TASK OBJECTIVE
Within the entries below, the lines from the one with "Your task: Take" through the one with "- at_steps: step" are to be set down exactly, both ends kept.

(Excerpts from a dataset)
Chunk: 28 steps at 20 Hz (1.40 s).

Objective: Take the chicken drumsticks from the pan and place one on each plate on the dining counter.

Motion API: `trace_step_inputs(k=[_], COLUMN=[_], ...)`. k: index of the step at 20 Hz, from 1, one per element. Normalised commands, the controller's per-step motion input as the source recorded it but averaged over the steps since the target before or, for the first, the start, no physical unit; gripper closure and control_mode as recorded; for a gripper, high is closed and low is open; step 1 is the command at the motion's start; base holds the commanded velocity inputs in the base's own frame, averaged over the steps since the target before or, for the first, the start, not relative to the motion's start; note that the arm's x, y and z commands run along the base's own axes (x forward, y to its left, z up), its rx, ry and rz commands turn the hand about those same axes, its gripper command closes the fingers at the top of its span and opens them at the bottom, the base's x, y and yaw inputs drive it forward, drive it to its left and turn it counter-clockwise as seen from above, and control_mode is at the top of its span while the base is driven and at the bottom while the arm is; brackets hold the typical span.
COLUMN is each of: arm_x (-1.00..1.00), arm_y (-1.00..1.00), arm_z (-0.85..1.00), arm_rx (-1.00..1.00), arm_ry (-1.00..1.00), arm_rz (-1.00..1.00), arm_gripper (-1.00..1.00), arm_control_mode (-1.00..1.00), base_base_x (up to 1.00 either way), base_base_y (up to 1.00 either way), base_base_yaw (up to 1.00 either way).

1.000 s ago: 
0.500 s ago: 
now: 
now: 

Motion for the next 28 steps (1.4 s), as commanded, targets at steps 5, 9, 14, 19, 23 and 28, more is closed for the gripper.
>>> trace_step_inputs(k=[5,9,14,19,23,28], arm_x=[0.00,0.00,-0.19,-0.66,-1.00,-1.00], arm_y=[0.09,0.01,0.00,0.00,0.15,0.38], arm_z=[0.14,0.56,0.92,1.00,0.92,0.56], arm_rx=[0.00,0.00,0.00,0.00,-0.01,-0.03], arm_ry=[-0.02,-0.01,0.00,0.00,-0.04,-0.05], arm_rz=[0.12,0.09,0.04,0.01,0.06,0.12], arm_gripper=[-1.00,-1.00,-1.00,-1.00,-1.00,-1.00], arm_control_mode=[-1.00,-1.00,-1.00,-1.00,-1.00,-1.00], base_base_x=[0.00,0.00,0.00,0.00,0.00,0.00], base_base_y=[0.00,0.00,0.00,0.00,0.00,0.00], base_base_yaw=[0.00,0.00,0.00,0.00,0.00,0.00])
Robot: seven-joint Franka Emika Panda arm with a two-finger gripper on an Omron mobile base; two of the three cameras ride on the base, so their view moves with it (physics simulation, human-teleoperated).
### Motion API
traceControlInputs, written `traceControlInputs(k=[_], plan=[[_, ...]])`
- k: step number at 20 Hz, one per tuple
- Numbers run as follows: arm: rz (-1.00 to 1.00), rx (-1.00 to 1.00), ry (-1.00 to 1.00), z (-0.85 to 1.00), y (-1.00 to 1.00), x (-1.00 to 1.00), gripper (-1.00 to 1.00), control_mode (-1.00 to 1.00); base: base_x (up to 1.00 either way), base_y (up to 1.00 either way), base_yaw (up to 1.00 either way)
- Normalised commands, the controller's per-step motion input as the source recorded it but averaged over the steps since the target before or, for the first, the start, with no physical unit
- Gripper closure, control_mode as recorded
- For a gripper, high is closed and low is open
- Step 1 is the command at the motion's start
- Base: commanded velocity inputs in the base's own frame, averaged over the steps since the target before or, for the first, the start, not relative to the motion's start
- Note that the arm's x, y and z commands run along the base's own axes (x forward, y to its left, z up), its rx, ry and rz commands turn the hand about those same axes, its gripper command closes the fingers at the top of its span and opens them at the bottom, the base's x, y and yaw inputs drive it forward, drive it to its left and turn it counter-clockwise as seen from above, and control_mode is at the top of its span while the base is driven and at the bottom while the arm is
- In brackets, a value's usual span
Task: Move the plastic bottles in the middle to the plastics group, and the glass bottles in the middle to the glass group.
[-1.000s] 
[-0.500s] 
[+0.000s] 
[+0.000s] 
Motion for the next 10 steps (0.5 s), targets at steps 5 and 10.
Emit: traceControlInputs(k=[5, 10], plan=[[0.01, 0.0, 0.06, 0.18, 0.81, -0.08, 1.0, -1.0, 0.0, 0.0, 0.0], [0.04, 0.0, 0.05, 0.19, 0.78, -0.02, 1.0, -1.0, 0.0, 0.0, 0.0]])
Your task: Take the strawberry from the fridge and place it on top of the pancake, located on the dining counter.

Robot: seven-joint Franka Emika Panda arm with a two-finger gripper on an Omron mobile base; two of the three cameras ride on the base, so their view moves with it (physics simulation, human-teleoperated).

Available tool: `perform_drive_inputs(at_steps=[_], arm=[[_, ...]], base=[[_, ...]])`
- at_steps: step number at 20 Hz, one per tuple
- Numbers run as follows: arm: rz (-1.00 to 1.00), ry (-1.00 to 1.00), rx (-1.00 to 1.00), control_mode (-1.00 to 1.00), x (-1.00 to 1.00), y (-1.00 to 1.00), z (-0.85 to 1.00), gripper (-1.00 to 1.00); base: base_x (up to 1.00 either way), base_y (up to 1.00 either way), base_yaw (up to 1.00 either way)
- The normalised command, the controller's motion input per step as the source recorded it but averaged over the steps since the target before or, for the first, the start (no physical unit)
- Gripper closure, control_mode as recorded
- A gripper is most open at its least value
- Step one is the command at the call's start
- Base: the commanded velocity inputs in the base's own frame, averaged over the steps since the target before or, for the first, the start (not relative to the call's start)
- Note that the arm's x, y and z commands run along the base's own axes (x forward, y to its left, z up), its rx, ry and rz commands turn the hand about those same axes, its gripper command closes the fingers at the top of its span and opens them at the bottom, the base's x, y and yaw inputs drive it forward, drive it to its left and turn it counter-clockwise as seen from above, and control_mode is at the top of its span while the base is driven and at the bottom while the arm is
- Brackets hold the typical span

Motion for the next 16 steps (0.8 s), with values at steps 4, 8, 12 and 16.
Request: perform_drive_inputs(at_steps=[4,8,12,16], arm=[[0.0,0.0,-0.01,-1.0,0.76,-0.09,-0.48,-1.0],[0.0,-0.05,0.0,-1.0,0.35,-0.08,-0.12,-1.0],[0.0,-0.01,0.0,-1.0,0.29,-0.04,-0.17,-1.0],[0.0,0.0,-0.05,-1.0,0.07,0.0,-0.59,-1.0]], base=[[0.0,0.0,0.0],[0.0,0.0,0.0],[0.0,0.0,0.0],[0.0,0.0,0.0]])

ANSWER SECTION
Your task: Take the strawberry from the fridge and place it on top of the pancake, located on the dining counter.

Robot: seven-joint Franka Emika Panda arm with a two-finger gripper on an Omron mobile base; two of the three cameras ride on the base, so their view moves with it (physics simulation, human-teleoperated).

Available tool: `perform_drive_inputs(at_steps=[_], arm=[[_, ...]], base=[[_, ...]])`
- at_steps: step number at 20 Hz, one per tuple

Nothing further is needed for the exercise.